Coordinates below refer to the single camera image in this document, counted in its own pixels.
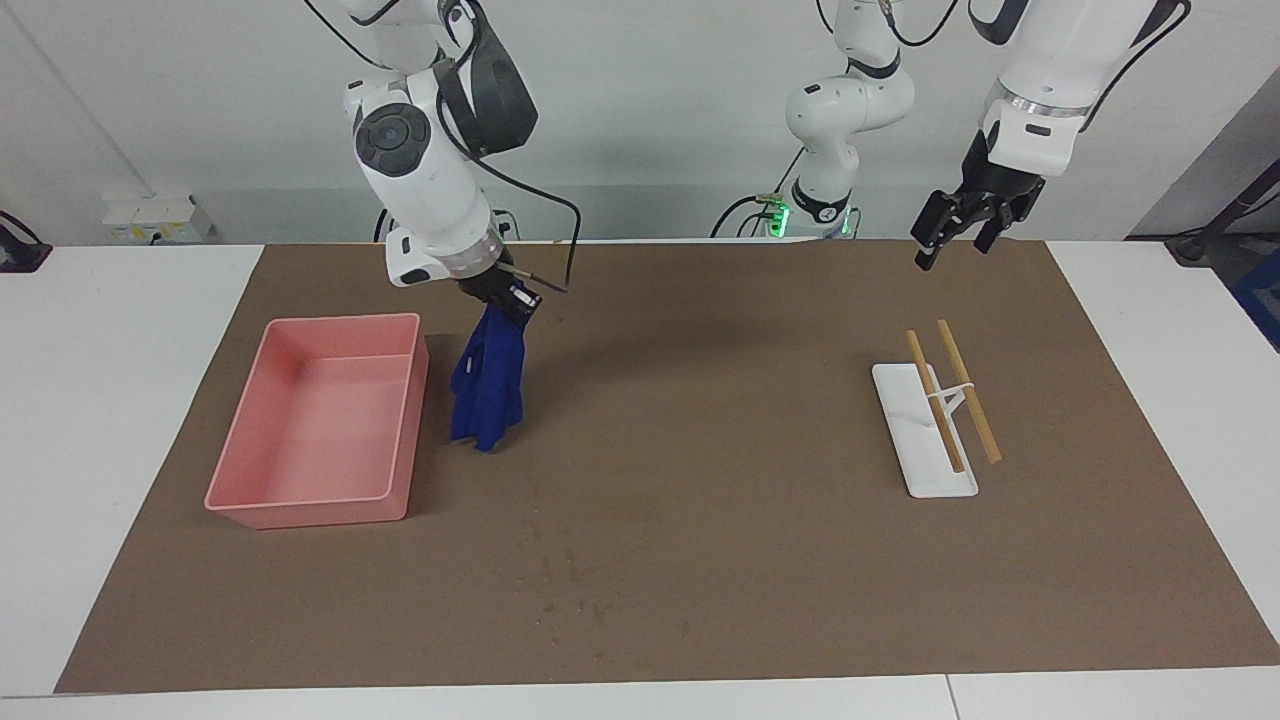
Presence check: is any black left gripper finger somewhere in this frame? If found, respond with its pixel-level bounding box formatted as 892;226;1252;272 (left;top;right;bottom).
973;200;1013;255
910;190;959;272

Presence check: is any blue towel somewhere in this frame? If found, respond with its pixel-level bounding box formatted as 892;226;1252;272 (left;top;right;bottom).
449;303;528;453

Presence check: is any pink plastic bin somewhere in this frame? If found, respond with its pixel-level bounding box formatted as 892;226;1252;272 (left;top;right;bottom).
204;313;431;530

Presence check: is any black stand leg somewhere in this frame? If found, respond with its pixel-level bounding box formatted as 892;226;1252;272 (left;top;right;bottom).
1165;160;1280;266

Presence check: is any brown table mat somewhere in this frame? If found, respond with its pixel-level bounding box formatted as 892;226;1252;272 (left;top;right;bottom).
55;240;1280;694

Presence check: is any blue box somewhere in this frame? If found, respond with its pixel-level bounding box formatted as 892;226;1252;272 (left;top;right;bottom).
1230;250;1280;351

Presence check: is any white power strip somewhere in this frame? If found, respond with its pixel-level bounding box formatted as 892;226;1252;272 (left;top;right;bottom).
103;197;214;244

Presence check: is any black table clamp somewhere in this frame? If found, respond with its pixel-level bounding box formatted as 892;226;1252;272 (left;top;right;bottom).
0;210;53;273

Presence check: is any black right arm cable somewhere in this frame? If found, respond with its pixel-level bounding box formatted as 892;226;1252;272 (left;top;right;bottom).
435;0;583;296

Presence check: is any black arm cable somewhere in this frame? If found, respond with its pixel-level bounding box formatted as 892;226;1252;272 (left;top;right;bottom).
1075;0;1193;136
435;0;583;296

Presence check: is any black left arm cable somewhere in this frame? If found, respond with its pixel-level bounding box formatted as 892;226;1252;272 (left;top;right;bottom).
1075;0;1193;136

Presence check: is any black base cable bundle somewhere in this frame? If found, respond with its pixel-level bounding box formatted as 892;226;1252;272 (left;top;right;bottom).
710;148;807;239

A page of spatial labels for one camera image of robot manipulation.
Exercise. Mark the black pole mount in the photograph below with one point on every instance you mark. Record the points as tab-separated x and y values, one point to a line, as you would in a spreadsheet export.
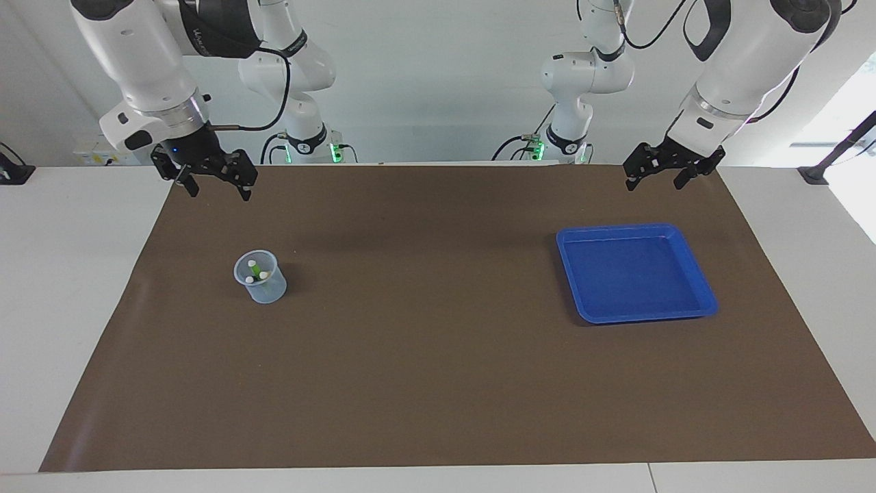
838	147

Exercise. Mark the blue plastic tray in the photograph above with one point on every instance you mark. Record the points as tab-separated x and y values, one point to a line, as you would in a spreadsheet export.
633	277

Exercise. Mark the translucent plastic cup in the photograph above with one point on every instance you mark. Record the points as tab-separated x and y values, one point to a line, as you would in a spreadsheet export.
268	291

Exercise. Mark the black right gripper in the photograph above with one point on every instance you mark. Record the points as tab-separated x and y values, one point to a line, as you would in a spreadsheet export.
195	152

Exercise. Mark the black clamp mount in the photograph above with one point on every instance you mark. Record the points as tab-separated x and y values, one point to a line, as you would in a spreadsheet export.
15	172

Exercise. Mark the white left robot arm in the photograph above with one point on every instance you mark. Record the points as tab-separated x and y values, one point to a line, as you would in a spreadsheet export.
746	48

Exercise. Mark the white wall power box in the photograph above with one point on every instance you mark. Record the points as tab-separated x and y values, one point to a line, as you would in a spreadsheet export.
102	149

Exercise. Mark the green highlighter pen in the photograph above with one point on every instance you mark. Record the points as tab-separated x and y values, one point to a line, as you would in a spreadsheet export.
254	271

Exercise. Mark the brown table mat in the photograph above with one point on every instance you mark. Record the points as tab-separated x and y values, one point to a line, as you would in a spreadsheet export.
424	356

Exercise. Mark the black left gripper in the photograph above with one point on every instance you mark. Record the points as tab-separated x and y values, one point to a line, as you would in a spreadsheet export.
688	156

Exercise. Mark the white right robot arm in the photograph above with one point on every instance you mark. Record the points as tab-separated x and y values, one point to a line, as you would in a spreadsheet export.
******************************
What to do >>
The required output is a copy of each line in the records where the string "image" occurs.

Task answer >>
Coordinates below refer to the single camera image in this document, counted in its own pixels.
A page of spatial labels for one camera image of robot manipulation.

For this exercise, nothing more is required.